Lionel Trilling famously wrote this about George Orwell:

Orwell, by reason of the quality that permits us to say of him that he was a virtuous man, is a figure in our lives. He was not a genius, and this is one of the remarkable things about him. His not being a genius is an element of the quality that makes him what I am calling a figure. . . . if we ask what it is he stands for, what he is the figure of, the answer is: the virtue of not being a genius, of fronting the world with nothing more than one’s simple, direct, undeceived intelligence, and a respect for the powers one does have, and the work one undertakes to do. . . . what a relief! What an encouragement. For he communicates to us the sense that what he has done any one of us could do.

Or could do if we but made up our mind to do it, if we but surrendered a little of the cant that comforts us, if for a few weeks we paid no attention to the little group with which we habitually exchange opinions, if we took our chance of being wrong or inadequate, if we looked at things simply and directly, having only in mind our intention of finding out what they really are . . . He tells us that we can understand our political and social life merely by looking around us, he frees us from the need for the inside dope.

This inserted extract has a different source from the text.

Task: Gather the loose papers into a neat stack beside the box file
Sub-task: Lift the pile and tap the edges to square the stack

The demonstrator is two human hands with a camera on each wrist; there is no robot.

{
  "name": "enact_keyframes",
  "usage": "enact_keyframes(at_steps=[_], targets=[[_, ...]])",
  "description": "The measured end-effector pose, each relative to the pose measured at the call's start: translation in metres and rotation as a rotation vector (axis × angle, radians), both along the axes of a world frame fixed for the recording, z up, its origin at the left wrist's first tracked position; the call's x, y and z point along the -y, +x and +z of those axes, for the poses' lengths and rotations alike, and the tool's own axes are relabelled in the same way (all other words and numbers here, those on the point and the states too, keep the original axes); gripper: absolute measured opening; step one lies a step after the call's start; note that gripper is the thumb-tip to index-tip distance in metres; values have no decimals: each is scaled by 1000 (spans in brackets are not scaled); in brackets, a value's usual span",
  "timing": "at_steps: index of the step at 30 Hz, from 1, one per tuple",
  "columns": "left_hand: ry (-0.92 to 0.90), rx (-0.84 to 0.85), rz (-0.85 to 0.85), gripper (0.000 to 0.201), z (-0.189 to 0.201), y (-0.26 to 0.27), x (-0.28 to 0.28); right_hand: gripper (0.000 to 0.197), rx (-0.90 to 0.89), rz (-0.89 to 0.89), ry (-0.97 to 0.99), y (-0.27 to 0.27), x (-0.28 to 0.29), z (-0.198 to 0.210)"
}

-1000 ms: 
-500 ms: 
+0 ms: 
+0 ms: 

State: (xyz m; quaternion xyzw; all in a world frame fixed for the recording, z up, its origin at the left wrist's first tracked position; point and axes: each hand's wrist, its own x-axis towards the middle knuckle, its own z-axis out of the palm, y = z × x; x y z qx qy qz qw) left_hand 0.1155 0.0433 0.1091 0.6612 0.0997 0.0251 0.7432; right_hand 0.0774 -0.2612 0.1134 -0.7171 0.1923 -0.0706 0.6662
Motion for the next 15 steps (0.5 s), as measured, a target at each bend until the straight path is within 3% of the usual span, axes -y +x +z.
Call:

George Orwell is one of my heroes. I am not saying that Steve Fienberg is the George Orwell of statistics, whatever that would mean. What I do think is that the above traits identified by Trilling are related to what I admire most about Fienberg, and this is why I think it’s a fine accomplishment indeed for Fienberg to have not been a unique example of a statistician contributing both to theory and applications but an exemplar of this type. Laplace, Galton, and Fisher also fall in this category but none of us today can hope to match the scale of their contributions. Fienberg through his efforts changed the world in some small bit, as we all should hope to do.